For these and other reasons, the Federal Circuit concluded that the district court “clearly erred” in finding that the patents’ disclosure failed to convey that “the inventors had possession of a formulation without a glidant.” Id. The Federal Circuit therefore reversed “the district court’s conclusion that the asserted claims of the ’179, ’291, ’792, and ’516 patents are invalid under 35 U.S.C. § 112 for lack of written description.” Id. at 29-30.
Conclusion
The Federal Circuit’s decision in Allergan USA Inc. v.
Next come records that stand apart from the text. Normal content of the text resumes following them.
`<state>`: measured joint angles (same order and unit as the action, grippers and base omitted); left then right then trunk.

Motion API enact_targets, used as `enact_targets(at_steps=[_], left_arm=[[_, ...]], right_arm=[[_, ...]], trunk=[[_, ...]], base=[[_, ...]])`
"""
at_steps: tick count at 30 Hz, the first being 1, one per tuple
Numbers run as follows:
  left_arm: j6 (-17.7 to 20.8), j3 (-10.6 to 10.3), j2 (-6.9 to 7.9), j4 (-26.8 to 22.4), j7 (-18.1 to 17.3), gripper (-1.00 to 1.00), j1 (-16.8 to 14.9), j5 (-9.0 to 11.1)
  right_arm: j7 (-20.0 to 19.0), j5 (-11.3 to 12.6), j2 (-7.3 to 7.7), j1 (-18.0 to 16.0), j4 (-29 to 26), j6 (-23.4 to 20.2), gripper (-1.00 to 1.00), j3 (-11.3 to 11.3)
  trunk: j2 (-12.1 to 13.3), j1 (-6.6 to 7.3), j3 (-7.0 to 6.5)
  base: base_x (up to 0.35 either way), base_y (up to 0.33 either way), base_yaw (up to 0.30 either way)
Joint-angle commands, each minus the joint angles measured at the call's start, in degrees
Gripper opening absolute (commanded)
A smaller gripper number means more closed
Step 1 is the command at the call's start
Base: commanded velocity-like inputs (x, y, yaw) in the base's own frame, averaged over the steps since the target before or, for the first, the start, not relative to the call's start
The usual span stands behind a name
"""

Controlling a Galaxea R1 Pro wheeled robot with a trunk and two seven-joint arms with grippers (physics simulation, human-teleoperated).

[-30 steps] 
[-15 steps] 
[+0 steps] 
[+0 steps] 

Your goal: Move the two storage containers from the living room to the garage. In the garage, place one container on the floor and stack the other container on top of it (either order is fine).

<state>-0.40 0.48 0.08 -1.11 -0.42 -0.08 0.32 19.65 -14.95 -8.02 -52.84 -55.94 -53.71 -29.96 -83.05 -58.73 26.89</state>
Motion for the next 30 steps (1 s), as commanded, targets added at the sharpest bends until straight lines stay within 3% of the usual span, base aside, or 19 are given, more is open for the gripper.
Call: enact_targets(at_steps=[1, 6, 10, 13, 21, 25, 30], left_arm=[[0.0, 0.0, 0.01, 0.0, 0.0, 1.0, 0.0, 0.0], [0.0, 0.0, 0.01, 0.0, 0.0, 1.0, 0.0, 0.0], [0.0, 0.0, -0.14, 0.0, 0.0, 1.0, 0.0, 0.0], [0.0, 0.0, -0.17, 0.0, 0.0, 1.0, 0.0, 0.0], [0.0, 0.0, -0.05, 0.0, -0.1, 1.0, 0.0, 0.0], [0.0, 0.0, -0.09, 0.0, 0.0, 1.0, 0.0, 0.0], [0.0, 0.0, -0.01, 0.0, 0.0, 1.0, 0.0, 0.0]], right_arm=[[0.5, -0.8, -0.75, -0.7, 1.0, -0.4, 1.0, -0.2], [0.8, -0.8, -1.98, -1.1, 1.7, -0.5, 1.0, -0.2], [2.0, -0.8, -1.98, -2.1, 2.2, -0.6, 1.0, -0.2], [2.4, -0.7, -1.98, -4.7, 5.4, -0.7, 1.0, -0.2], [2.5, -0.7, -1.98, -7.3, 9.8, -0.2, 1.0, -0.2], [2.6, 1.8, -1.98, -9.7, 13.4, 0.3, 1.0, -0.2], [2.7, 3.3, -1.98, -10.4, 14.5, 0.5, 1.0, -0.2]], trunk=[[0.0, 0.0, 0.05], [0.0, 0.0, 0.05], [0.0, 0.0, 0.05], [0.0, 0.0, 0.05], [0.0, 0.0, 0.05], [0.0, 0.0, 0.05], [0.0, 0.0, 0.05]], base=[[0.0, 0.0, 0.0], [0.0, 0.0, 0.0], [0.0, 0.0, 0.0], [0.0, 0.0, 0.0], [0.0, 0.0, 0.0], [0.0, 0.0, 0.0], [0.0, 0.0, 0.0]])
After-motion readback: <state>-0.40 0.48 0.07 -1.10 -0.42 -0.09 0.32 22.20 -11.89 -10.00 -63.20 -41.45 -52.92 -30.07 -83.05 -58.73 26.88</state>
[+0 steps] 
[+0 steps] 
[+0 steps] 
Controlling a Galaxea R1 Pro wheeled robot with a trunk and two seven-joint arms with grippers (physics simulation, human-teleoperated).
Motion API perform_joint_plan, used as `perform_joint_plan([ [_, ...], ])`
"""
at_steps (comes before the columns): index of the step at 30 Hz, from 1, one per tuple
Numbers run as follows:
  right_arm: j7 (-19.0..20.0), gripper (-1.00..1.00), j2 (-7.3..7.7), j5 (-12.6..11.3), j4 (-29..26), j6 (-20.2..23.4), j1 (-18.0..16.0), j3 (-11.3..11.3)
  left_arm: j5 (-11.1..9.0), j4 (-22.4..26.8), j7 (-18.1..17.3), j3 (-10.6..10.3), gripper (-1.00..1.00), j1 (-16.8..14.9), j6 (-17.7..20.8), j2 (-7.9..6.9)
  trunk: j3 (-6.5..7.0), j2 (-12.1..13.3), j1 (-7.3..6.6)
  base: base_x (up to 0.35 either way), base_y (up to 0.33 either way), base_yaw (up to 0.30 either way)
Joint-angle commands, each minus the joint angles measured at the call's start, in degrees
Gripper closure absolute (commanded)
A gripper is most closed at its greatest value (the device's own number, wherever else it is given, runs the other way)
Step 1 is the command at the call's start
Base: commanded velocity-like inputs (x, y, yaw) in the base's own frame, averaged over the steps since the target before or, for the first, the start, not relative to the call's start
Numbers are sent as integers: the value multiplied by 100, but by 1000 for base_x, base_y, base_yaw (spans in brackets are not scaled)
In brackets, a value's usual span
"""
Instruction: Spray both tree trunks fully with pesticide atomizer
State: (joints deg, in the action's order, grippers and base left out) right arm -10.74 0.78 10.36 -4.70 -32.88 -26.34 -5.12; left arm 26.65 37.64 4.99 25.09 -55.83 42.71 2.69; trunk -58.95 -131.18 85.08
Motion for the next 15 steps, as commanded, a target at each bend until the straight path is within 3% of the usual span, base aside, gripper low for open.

MSN Laboratories reinforces important principles of patent law regarding written description and obviousness-type double patenting. In reversing the district court’s ruling on written description, the Federal Circuit clarified that a patent’s specification need not expressly label every component as “optional” or necessary to meet the written description requirement, provided that a person of ordinary skill in the art would understand the invention as disclosed. On the issue of obviousness-type double patenting, the court issued a narrow holding that a first-filed, first-issued patent cannot be invalidated by later-issued patents in the same family merely because they expire earlier. However, while the holding is specific to the facts of this case, the court’s analysis hints at broader implications. Stated more broadly, ODP now appears to depend on the totality of the facts and circumstances of each case—a fertile field for patent practitioners.